Mediating Family and Divorce Issues | Starting Your First Family Mediation Service

mediating first session family mediation services

I am often asked when mediating, “how do we start?”

This is a great question.

Mediating Family Conflict for the First Time

The first mediation session will include signing an Agreement to Participate in Mediation and a Fee Agreement. Once the housekeeping is completed, the mediator will help you develop an initial agenda.

There are many ways to generate an agenda. I have provided examples and illustrations below.
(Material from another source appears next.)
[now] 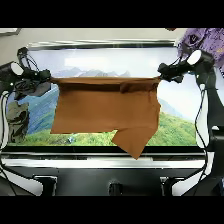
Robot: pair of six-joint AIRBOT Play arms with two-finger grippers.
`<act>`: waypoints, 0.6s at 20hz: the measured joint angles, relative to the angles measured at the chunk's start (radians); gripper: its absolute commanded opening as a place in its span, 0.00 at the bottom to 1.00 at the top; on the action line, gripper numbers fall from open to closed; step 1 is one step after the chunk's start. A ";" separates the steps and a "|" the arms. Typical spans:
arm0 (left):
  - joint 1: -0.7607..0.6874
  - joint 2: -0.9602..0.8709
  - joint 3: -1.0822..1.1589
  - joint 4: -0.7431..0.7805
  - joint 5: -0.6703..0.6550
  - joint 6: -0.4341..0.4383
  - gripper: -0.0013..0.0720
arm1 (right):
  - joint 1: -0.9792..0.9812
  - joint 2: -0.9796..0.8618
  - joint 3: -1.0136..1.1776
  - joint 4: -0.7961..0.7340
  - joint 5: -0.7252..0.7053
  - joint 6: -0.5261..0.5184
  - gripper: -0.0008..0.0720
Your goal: Fold the clothes and pants, and hang the long-sleeved shirts on hangers.
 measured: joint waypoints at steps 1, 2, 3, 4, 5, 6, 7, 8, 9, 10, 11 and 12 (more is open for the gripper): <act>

High Priority Family Mediation Issues

There are times that mediating issues immediately due to tight deadlines or pressing issues takes precedence. Examples could include:

  • There is an application deadline for a private school in two week’s time and the parents need to decide if they are going to apply
  • A child was just found to be eligible for special education services and the parents need to decide if they accept the school’s recommendations within the next few days
  • A parent has a two-week business trip in ten days and provisions needs to be made for child care
  • A teenager was asked to go to a concert in three days and needs to give an answer to her friend tomorrow
  • There is a hearing about child support and alimony modifications in one month and the parents would like to resolve the dispute beforehand

Low-Hanging Fruit

Choosing topics that might be easier to discuss or resolve can be an effective way to start family mediation services. Mediating easier topics can be useful to generate momentum with the process, practice effective communication and negotiation skills, and/or establish some goodwill between the parties. Examples could include:

  • Memorializing parts of a parenting plan that have been working well and both parents want to continue
  • Picking something that you know is important to the other party, and that you can be flexible around

Information Sharing

Due to the adversarial nature of many conflicts, particularly those that are court-involved, communication may have broken down. Sometimes it is helpful to start by sharing information before mediating the disputes. Examples include:

  • Changes in your life circumstances such as a job transition or a move
  • Updates on the children, such as school progress, information from the child therapist, or child’s recent playdates

Asking Questions

Some parties to the mediation like to begin by gathering information from the other person, or the mediator. Examples could include:

  • What they anticipate their future living situation to be
  • Request updated financial information
  • Ask the mediator for referral information for experts such as attorneys, real estate professionals, or accountants
  • How the other person’s parents are doing

Communication Needs

Some start by establishing expectations about how to communicate and negotiate with one another. This can increase the chance of constructive conversation. For example:

  • Make requests that the other person avoid referencing certain hot-button issues from the past
  • Explain that you might need a certain amount of time to think about proposals before making decisions
  • Ask the mediator to prompt you to take a deep breathe if you become visibly upset

Review Documentation

Sometimes it is helpful to focus on a concrete task to help get started. Examples could include:

  • Review a Divorce Issues Checklist of topics
  • Assess progress on decisions made from a previous mediation or agreement

Identify Goals

Clarifying each parties’ goals and objectives for the mediation process can be helpful, as agenda items can then flow directly from those specific goals.

There is no wrong way to start the process. And there are other useful approaches to thinking about preparing for a first session, such as the ideas in this article. The mediator will guide you through figuring out how to begin the process in a manner that best meets your needs, and helps you to resolve the issues you are mediating.

In the end, as any good mediator will say, it’s up to you!